Encoding Guide for Early Printed Books
Document analysis
Like project analysis, document analysis is an attempt to make explicit the constraints and assumptions that will affect your encoding practice. Project analysis looks outwards to contextual factors such as funding, audience, and duration; document analysis looks in towards your texts and examines their details. You will need to examine a representative set of sample documents and (ideally) do a preliminary encoding or marginal annotation indicating what significant document features are present and how they would be represented in TEI. The more samples you consider, the more likely you are to anticipate all of the challenges your collection entails, but clearly there are problems of scale: you want to be able to learn about your collection and plan your work accordingly before you actually encode the entire thing.

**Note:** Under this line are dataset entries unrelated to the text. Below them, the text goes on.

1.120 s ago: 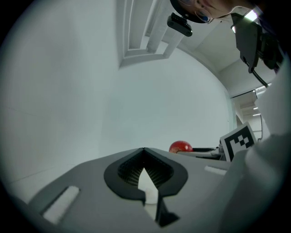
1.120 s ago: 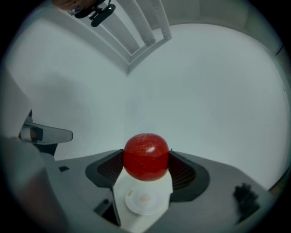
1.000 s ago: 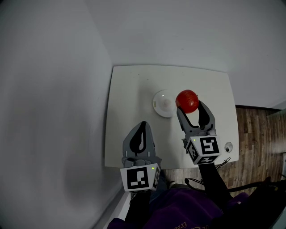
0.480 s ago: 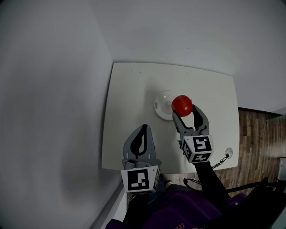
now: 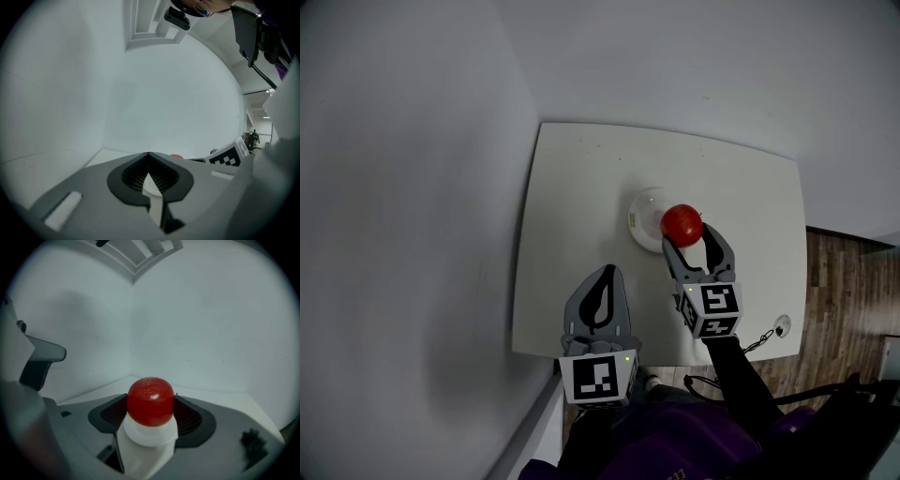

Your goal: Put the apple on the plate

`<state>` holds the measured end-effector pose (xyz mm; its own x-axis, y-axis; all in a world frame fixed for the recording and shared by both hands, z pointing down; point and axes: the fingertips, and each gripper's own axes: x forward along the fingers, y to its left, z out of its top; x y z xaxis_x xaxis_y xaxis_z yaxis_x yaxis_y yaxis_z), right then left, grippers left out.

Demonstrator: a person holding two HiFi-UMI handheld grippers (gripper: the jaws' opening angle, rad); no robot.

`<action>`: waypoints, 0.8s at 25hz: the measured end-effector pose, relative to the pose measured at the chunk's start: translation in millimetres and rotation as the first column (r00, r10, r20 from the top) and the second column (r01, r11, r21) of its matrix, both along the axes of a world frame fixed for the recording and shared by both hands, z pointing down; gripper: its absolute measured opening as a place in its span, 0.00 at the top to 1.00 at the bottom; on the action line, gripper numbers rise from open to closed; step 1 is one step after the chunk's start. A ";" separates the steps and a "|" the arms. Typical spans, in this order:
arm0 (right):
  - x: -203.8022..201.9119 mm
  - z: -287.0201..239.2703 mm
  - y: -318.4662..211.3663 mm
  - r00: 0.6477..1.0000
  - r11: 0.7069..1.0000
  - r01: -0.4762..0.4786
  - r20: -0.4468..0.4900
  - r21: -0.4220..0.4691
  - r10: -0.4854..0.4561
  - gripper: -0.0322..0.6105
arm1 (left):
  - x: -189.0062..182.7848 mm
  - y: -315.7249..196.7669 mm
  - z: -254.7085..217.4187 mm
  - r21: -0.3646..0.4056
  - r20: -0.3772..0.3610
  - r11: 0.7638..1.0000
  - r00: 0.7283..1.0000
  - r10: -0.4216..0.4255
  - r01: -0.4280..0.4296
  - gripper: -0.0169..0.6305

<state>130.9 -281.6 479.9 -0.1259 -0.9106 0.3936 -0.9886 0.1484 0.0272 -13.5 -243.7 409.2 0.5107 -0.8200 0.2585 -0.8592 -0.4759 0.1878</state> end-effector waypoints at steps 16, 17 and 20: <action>-6.1 60.6 -10.1 0.998 0.992 0.025 -0.058 -0.124 -0.032 0.44 | -7.2 -1.0 25.1 -0.069 0.019 0.998 1.000 0.010 -0.009 0.96; -6.0 64.0 -10.9 0.998 0.991 0.022 -0.060 -0.130 -0.030 0.44 | -7.2 -1.5 26.7 -0.070 0.018 0.997 1.000 0.014 -0.013 0.96; -7.4 70.7 -11.4 0.998 0.989 0.017 -0.060 -0.148 -0.027 0.44 | -8.3 -2.4 29.7 -0.070 0.013 0.997 1.000 0.020 -0.019 0.96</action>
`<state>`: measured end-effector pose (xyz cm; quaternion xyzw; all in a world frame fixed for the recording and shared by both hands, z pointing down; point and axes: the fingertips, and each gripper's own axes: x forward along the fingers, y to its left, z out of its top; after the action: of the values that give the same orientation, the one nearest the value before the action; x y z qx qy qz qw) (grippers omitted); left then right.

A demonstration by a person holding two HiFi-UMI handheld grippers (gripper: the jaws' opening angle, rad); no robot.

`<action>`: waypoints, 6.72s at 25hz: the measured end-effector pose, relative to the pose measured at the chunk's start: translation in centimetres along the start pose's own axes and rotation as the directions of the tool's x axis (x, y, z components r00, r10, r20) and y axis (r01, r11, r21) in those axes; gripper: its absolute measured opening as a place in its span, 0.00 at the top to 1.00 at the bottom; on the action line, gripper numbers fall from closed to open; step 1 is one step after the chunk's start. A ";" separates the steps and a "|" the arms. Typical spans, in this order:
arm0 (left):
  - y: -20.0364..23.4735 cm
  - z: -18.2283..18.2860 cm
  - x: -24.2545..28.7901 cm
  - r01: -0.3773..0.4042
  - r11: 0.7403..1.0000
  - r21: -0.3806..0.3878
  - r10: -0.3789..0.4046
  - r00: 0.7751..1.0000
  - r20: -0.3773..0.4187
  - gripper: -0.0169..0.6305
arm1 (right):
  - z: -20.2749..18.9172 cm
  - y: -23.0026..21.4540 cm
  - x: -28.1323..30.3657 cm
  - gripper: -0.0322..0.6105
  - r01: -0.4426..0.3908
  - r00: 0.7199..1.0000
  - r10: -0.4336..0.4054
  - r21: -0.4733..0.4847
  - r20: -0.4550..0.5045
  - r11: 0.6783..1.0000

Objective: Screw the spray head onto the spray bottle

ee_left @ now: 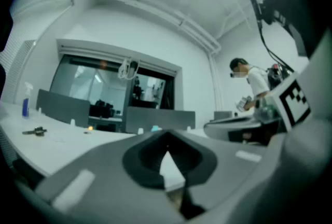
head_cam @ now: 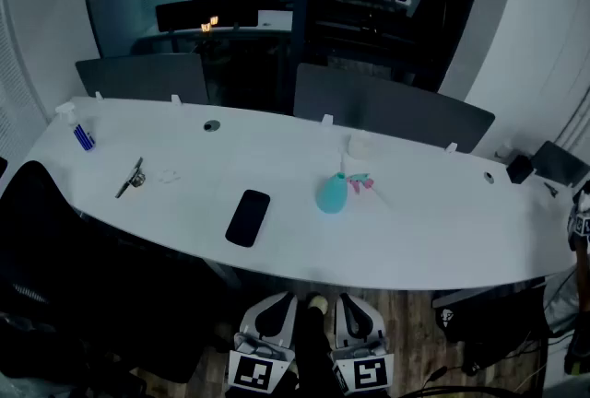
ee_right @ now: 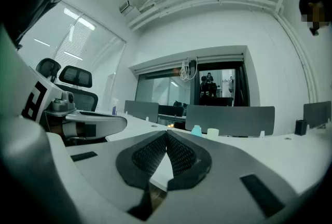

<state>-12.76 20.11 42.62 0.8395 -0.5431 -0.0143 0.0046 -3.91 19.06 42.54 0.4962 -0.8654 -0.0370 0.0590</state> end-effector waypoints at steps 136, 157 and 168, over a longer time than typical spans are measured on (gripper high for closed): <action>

You should consider issues like the following:
- Homogeneity
Are your documents all very similar, either structurally or generically? do they all contain the same basic set of textual features, or do they differ greatly from one another? A collection of very similar documents can be simpler to encode, partly because (if the documents are structurally very similar) you may be able to create basic templates that anticipate the documents’ essential features, and partly because it will be easier to maintain a consistent approach. In a collection that covers a broad variety of texts, there will necessarily be a wider range of textual features, but in addition there may be variations on these features that need to be taken into account: bibliographic references in many different styles, names with a range of different presentational conventions, tables of contents with varying structures, different treatment of quotations or dialogue, and the like. These variations may affect the complexity of your encoding schema (the set of rules that govern your text encoding) or may complicate the searching and presentation of your collection. This is not a reason to avoid complex collections, but a reason to plan ahead if you are working with one.
- Genre
What genres are represented in your documents? are they focused in one particular area, or do they represent a wide generic range? Some genres (such as prose fiction) are comparatively simple to encode, at least at the structural level, though they may require extra work if you plan to include detailed word-level encoding (for instance, glossaries of hard words, spelling modernization, identification of people and places, etc.). Others, like drama or scientific writing, involve more encoding per unit of text and are much more labor-intensive to encode unless some of the work can be automated.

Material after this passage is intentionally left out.